Esili liberalizzazioni di Governo: la shampista sì, l’avvocato no

di Warsamé Dini Casali
Pubblicato il 19 Ottobre 2011 - 11:07 OLTRE 6 MESI FA

ROMA – Liberalizzare le professioni sì, ma come? Secondo il Governo la shampista va bene, l’avvocato no. Il grossista di verdura è ok, il commercialista no. Il facchino sì, il notaio no. Sarà che il Parlamento non trabocca certo di estetisti e spedizionieri, ma la prima bozza del decreto sviluppo firmata dal ministro Romani, non sembra ispirata al massimo del coraggio riformatore. La necessità inderogabile di una “piena liberalizzazione dei servizi professionali” fa anche parte del pacchetto di consigli/imposizioni contenuto nella famosa lettera del 5 agosto della Bce. E’ inderogabile liberalizzare le professioni per aprire il mercato dei servizi e promuovere la crescita.

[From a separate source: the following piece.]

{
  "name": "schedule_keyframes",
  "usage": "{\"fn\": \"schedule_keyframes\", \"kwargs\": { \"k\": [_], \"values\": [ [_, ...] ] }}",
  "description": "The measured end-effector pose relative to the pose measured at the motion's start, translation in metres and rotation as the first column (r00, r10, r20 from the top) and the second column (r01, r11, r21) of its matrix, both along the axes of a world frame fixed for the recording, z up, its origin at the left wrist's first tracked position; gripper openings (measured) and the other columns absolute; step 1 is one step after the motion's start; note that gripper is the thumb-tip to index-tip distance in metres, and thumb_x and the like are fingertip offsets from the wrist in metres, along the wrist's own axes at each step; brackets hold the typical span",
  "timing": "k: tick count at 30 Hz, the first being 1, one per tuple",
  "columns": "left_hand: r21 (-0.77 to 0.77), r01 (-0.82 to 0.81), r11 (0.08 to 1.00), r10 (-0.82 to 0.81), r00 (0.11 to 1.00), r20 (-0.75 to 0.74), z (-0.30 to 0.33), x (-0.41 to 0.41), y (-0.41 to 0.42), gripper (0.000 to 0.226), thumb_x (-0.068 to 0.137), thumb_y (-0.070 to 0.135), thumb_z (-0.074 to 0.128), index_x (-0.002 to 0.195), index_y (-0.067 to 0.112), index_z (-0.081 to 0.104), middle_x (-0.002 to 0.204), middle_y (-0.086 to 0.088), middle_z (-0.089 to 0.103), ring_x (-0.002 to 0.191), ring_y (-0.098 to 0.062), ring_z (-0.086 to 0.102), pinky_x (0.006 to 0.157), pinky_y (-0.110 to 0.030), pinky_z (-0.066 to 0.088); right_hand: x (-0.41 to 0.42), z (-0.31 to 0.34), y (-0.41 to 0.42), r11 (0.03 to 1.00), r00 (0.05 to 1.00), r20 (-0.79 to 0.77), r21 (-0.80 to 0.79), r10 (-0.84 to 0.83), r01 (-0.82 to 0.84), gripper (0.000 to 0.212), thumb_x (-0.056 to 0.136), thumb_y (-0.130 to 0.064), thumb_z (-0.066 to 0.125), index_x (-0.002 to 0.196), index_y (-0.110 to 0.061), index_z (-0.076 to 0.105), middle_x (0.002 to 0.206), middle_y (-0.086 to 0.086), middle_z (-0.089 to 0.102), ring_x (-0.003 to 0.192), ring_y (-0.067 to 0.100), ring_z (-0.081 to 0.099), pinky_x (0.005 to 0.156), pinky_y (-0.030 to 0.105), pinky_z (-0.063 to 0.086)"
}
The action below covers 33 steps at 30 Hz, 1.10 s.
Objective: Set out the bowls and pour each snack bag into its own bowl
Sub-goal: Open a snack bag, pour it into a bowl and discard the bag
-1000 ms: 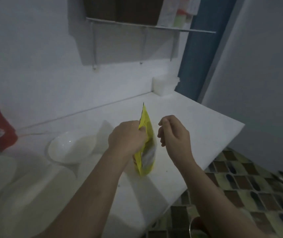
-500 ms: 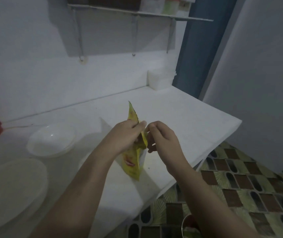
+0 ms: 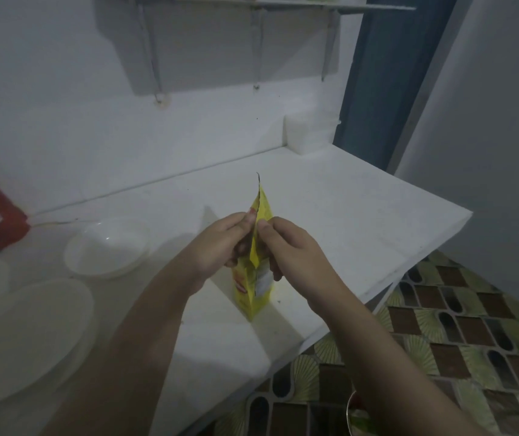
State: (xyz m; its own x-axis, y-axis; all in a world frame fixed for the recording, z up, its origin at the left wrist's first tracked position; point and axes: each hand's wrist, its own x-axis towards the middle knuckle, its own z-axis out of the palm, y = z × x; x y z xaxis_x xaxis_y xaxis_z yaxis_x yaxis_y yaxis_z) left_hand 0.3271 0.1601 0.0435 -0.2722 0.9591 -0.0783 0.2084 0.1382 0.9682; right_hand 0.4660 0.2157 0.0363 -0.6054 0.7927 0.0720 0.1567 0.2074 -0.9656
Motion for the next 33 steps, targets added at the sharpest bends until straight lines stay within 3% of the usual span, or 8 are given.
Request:
{"fn": "schedule_keyframes", "kwargs": {
  "k": [6,11,16,20,27,30,33],
  "values": [
    [-0.033,-0.060,0.998,0.060,0.998,0.001,0.000,0.001,0.003,0.036,0.103,0.038,0.039,0.072,0.020,0.045,0.057,0.010,0.036,0.050,-0.007,0.032,0.053,-0.023,0.028,-0.003,0.000,0.000,0.999,0.999,0.032,0.036,0.007,-0.008,0.037,0.099,-0.044,0.052,0.080,-0.012,0.058,0.069,-0.005,0.053,0.062,0.010,0.048,0.063,0.026,0.044],
    [-0.014,-0.049,0.999,0.049,0.999,0.012,0.000,0.000,0.002,0.034,0.104,0.029,0.038,0.073,0.020,0.046,0.057,0.009,0.037,0.050,-0.007,0.032,0.055,-0.025,0.026,-0.007,-0.001,0.001,0.998,0.998,0.068,0.056,0.004,-0.008,0.028,0.098,-0.034,0.054,0.086,-0.009,0.058,0.077,0.004,0.059,0.067,0.011,0.051,0.066,0.031,0.047],
    [-0.010,-0.041,0.999,0.041,0.999,-0.021,-0.001,0.001,0.003,0.036,0.104,0.028,0.038,0.070,0.017,0.043,0.060,0.006,0.036,0.053,-0.009,0.031,0.053,-0.024,0.025,-0.008,0.002,0.000,0.998,0.995,0.098,0.069,-0.014,0.008,0.024,0.095,-0.025,0.049,0.080,-0.007,0.054,0.066,-0.005,0.052,0.063,0.012,0.048,0.064,0.033,0.046],
    [0.012,-0.045,0.999,0.046,0.993,-0.109,-0.003,-0.001,0.003,0.036,0.103,0.024,0.039,0.068,0.016,0.040,0.057,0.008,0.035,0.052,-0.010,0.029,0.053,-0.026,0.026,-0.008,0.003,-0.001,0.997,0.993,0.117,0.075,-0.003,-0.006,0.023,0.094,-0.019,0.047,0.075,-0.008,0.052,0.064,-0.003,0.052,0.062,0.015,0.049,0.064,0.044,0.051],
    [0.116,-0.079,0.990,0.105,0.963,-0.247,-0.009,0.000,0.002,0.043,0.097,0.017,0.046,0.056,0.029,0.048,0.057,0.012,0.041,0.054,-0.008,0.035,0.059,-0.031,0.032,-0.003,0.014,0.008,0.983,0.938,0.320,0.082,0.130,-0.164,0.024,0.093,-0.024,0.055,0.097,0.000,0.060,0.091,0.014,0.070,0.082,0.027,0.072,0.077,0.047,0.061],
    [0.163,-0.087,0.983,0.125,0.963,-0.240,-0.012,0.003,0.001,0.041,0.097,0.017,0.047,0.057,0.027,0.046,0.058,0.009,0.040,0.056,-0.009,0.034,0.059,-0.031,0.031,-0.002,0.016,0.008,0.988,0.939,0.323,0.062,0.117,-0.144,0.026,0.093,-0.020,0.054,0.089,0.006,0.056,0.083,0.014,0.068,0.077,0.026,0.074,0.080,0.051,0.060],
    [0.204,-0.109,0.973,0.158,0.956,-0.247,-0.012,0.004,0.002,0.036,0.096,0.013,0.048,0.061,0.017,0.041,0.057,0.011,0.036,0.056,-0.009,0.031,0.056,-0.029,0.027,-0.004,0.015,0.003,0.996,0.958,0.284,0.061,0.039,-0.059,0.024,0.093,-0.017,0.054,0.074,-0.006,0.046,0.072,0.007,0.050,0.071,0.028,0.075,0.076,0.050,0.059]
  ]
}}
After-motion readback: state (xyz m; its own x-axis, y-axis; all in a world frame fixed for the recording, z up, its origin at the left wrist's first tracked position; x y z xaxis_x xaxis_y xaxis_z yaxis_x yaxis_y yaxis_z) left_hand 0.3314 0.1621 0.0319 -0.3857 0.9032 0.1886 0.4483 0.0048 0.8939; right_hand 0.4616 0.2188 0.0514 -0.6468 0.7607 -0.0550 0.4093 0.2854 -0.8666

Nella bozza del ministro Romani sono contenute misure oggettivamente necessarie per spazzare via norme e divieti del tutto anacronistici. Per esercitare la professione di “commissionario di prodotti ortofrutticoli, carne e prodotti ittici”, per fare il grossista insomma, occorre tuttora iscriversi ad un apposito albo. Per avviarsi ad un mestiere come il facchino, l’acconciatore, l’estetista bisogna prima ottenere una complicatissima licenza, ai sensi di una legge del 1941. E lo stesso vale per pesatori pubblici, imprese di pulizie e spedizionieri. Ora il Governo punta, giustamente, a sostituire le vecchie certificazioni, abilitazioni, licenze, con la più semplice “Scia” (segnalazione certificata di inizio attività). Si tratta di un’autocertificazione dell’aspirante imprenditore che dichiara al Comune l’inizio delle attività: se l’autorità Comunale non eccepisce nulla entro 60 giorni, vale il silenzio-assenso e la pratica è finita lì.

Tuttavia, la bozza Romani, nulla dice su quella che è considerata l’aristocrazia delle professioni liberali: non una riga è dedicata appunto ad avvocati (tra Camera e Senato sono 147 gli iscritti all’albo forense), commercialisti e notai, dove fortissime sono le barriere per l’ingresso nella professione. Le “lenzuolate” di bersaniana memoria sono diventate, se possibile, ancora più ristrette. Hanno il vantaggio, per l’esecutivo in carica, di essere a costo zero: come prescrive Tremonti e come dispone la lobby di avvocati. Come dimenticare che a luglio sono bastati 58 deputati, (44 avvocati,  13 medici e un notaio) a far rimangiare al governo un pezzettino di manovra, quello che avrebbe di fatto abolito gli ordini professionali? E infatti il Governo, pur di ottenere la fiducia, ritirò precipitosamente il provvedimento. Tecnicamente si chiama ricatto, per saperlo non è richiesta l’iscrizione all’Albo.